FILM: The Sleeping Tiger (1954)

FILM: The Sleeping Tiger (1954)

The American film director Joseph Losey moved to England in 1953 after he became one of more than 300 victims of the Hollywood purges, whereby the Republican US Senator Joseph McCarthy had produced a blacklist of those in the entertainment industry who were believed to be either Communist or of holding such sympathies. Exiled from his home country, Losey was desperately looking for work but when first shown the story that would eventually become the screenplay for his 1954 film, The Sleeping Tiger – produced and directed under a pseudonym as he was then under surveillance by the Special Branch – he described it as being “cheap and lousy”.

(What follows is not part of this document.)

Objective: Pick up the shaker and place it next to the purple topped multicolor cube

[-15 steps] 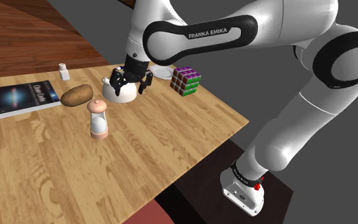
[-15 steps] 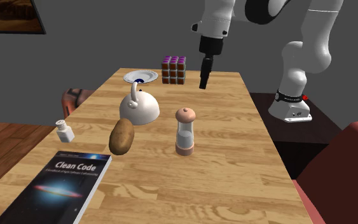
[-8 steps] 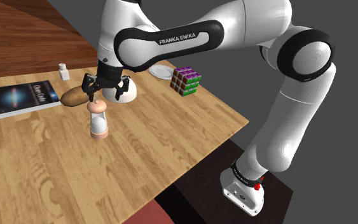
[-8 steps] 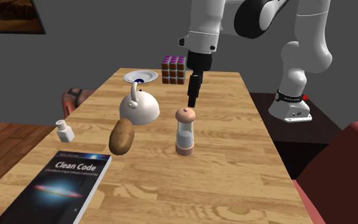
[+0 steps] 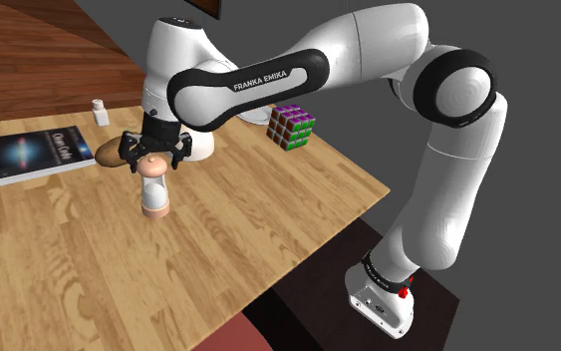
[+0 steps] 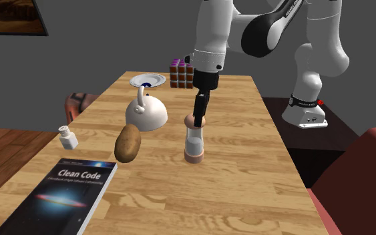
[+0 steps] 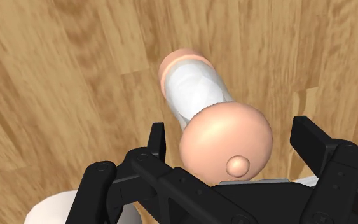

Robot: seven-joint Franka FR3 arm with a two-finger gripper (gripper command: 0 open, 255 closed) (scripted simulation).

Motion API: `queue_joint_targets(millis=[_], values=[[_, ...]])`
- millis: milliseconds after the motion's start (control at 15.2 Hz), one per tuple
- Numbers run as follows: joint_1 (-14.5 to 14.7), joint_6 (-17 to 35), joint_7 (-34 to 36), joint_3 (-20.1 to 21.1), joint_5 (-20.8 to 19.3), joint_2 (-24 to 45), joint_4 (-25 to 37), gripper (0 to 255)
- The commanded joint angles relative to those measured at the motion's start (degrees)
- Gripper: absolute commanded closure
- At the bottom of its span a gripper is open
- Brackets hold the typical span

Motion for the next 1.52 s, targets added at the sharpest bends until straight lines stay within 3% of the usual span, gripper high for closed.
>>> queue_joint_targets(millis=[0, 462, 528, 1122, 1452], values=[[0.2, 0.8, 0.2, -0.1, -0.4, 0.7, -0.1, 0], [0.2, 0.8, 0.2, -0.1, -0.4, 0.7, -0.1, 0], [0.2, 0.8, 0.2, -0.1, -0.4, 0.7, -0.1, 255], [0.2, 0.8, 0.2, -0.1, -0.4, 0.7, -0.1, 255], [-0.1, -2.6, -0.1, 0.2, 0.4, -0.7, 1.9, 255]])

However, Joseph Losey did see some merit in the story and then set about the process of casting for the film. Previously unbeknown to him but having watched a screening of the 1952 crime film Hunted in which he had starred, Losey immediately decided to offer the English actor Dirk Bogarde one of the key roles in The Sleeping Tiger.

It is this coming together of Joseph Losey and Dirk Bogarde and the working dynamic between the two men that are perhaps not only the most significant elements of The Sleeping Tiger but are also instrumental in its success. The two men were to go on and make four further films together, including the brilliant 1963 psychodrama, The Servant. You sense that Losey and Bogarde were, in many respects, kindred spirits. Both were rebellious outsiders, defiant, fuelled by an anti-discriminatory anger, and driven by a true moral compass.

The plot of The Sleeping Tiger is one of a psychotherapist (Alexander Knox) and his wife (Alexis Smith) taking a young convicted violent criminal (Dirk Bogarde) into their home as a six-month therapeutic experiment as an alternative to custody. From that simple device emerges several battles and dilemmas between right and wrong, good and evil, truth and lies, guilt and redemption, as well as it being underpinned by simmering, though given the period in which the film was made, relatively understated sexual tensions.

Some of the attitudes prevalent in the film – particularly towards women in general and gender roles in particular – will rightly be seen as being offensive, perhaps even more so when viewed through a contemporary lens. There is a cautionary warning notice to this effect at the outset of this release.

But more positively, Joseph Losey brings with him to the table a taut direction and some notable noir flourishes, including dramatic lighting and the conflation of violence, sexuality, and narrative uncertainty. And Dirk Bogarde, for his part, revisits much of the menace he had brought to his earlier role as a young hoodlum in The Blue Lamp, the 1950 British police procedural film. He bristles with threat and an almost supercilious sinister, bringing this film to unsettling life as he does so.

This newly restored British thriller is being released via STUDIOCANAL on Blu-Ray for the first time as well as on DVD and Digital from 7th November 2022.